■ What is needed ■
For the entries below, the expected answer is the line with "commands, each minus", the line with "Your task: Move", and every line between them, exactly as written, and nothing more.

Stored dataset items

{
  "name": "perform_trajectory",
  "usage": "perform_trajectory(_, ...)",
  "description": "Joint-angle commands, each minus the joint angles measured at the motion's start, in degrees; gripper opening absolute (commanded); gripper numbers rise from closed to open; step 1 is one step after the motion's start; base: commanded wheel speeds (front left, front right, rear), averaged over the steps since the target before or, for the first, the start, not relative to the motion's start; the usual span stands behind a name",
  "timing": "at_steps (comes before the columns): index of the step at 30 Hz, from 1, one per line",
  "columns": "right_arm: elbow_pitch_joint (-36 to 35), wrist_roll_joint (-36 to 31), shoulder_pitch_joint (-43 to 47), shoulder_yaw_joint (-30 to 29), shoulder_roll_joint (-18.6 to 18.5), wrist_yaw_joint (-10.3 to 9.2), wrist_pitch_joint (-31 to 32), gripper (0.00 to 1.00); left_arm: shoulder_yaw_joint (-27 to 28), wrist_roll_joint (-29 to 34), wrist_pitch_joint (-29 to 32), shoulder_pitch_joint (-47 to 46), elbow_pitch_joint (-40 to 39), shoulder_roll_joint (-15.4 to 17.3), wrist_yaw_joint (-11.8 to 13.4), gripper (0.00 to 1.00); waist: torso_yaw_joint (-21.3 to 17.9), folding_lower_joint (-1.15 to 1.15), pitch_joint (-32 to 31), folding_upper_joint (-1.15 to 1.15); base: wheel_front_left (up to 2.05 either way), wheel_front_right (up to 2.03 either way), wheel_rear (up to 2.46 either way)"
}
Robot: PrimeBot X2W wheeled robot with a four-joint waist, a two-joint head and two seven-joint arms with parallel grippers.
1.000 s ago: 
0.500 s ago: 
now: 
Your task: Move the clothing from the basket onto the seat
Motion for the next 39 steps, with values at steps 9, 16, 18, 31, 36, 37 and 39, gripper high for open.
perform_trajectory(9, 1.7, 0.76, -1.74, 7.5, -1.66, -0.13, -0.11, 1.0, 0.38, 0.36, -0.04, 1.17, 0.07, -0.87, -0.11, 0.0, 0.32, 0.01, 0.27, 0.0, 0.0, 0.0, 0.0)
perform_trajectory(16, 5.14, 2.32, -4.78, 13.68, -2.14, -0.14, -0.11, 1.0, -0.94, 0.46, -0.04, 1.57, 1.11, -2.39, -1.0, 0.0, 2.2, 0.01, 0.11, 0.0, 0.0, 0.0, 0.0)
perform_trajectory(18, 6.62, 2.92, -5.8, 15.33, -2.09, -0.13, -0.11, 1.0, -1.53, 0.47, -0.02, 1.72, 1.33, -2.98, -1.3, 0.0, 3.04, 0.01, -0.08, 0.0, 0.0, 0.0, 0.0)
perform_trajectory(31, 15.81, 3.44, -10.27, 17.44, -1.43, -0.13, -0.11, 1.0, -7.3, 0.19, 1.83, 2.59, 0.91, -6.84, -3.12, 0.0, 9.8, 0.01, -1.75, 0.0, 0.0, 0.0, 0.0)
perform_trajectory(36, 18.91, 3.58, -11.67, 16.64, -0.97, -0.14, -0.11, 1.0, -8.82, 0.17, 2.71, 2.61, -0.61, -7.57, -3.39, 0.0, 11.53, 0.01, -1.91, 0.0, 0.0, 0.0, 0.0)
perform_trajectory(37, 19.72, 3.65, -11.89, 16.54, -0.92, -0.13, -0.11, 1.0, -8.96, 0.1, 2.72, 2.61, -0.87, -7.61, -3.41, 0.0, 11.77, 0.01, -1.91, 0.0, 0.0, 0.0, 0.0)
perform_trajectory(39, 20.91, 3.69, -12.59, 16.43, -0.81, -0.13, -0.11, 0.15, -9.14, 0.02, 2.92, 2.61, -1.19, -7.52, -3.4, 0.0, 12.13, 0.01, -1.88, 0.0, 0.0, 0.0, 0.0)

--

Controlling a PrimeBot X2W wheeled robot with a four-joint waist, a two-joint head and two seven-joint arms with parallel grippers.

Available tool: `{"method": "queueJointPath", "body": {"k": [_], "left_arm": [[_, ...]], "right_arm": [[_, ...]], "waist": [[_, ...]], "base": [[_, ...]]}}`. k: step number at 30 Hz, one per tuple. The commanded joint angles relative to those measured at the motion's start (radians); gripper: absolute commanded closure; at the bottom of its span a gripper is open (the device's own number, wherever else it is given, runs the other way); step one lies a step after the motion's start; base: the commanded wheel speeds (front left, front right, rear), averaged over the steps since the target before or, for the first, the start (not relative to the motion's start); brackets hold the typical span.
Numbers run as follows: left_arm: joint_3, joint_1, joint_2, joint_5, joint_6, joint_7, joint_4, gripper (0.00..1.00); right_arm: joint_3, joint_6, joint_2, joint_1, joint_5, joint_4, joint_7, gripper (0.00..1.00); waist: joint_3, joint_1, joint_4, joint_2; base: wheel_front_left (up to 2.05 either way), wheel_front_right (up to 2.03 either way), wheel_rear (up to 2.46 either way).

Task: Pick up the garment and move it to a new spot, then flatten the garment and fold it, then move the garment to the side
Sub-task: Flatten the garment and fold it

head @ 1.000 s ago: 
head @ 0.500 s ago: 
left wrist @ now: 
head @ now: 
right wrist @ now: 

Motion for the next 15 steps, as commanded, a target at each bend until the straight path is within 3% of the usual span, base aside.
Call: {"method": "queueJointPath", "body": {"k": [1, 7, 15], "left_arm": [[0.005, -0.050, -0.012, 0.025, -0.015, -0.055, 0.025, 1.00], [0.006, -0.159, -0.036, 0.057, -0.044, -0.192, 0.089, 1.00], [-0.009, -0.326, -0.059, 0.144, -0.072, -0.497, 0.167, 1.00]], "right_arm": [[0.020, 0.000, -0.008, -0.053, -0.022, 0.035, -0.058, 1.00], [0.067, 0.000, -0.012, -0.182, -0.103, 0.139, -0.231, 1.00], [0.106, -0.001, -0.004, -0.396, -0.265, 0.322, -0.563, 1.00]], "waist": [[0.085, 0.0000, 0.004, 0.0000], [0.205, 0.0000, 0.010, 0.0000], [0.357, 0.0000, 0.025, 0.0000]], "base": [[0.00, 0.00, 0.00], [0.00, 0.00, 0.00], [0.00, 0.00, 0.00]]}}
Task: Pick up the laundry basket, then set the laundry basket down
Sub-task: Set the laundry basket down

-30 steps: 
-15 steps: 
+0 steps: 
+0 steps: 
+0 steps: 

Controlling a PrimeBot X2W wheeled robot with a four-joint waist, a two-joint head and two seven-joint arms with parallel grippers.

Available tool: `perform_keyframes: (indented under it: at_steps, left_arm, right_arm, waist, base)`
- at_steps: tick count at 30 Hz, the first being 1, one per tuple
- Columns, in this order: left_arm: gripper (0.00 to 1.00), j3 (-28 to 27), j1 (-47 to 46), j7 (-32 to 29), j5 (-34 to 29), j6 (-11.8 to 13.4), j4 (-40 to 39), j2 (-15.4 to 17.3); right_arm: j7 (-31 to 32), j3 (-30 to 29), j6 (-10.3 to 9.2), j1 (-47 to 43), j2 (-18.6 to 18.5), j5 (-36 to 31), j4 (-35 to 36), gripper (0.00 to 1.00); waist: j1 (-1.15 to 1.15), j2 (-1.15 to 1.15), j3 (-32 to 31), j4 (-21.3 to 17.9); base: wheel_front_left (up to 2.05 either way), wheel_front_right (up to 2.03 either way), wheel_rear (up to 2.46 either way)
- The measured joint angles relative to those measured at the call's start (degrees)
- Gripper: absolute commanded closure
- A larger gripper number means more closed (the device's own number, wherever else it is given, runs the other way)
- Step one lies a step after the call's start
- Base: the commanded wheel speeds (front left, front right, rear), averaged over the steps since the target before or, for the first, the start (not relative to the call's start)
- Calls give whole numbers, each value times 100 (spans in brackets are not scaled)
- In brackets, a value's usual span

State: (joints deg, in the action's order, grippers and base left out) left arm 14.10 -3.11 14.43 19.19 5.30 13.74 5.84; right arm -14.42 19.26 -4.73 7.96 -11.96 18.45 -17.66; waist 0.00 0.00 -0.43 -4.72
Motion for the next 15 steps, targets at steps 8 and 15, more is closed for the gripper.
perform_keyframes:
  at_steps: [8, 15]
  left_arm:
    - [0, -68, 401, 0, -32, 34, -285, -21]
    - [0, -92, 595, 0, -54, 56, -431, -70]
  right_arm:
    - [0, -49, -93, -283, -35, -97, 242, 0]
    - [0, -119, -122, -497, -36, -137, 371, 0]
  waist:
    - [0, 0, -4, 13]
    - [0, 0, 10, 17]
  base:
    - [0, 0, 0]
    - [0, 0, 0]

■ Written reply ■
  "description": "Joint-angle commands, each minus the joint angles measured at the motion's start, in degrees; gripper opening absolute (commanded); gripper numbers rise from closed to open; step 1 is one step after the motion's start; base: commanded wheel speeds (front left, front right, rear), averaged over the steps since the target before or, for the first, the start, not relative to the motion's start; the usual span stands behind a name",
  "timing": "at_steps (comes before the columns): index of the step at 30 Hz, from 1, one per line",
  "columns": "right_arm: elbow_pitch_joint (-36 to 35), wrist_roll_joint (-36 to 31), shoulder_pitch_joint (-43 to 47), shoulder_yaw_joint (-30 to 29), shoulder_roll_joint (-18.6 to 18.5), wrist_yaw_joint (-10.3 to 9.2), wrist_pitch_joint (-31 to 32), gripper (0.00 to 1.00); left_arm: shoulder_yaw_joint (-27 to 28), wrist_roll_joint (-29 to 34), wrist_pitch_joint (-29 to 32), shoulder_pitch_joint (-47 to 46), elbow_pitch_joint (-40 to 39), shoulder_roll_joint (-15.4 to 17.3), wrist_yaw_joint (-11.8 to 13.4), gripper (0.00 to 1.00); waist: torso_yaw_joint (-21.3 to 17.9), folding_lower_joint (-1.15 to 1.15), pitch_joint (-32 to 31), folding_upper_joint (-1.15 to 1.15); base: wheel_front_left (up to 2.05 either way), wheel_front_right (up to 2.03 either way), wheel_rear (up to 2.46 either way)"
}
Robot: PrimeBot X2W wheeled robot with a four-joint waist, a two-joint head and two seven-joint arms with parallel grippers.
1.000 s ago: 
0.500 s ago: 
now: 
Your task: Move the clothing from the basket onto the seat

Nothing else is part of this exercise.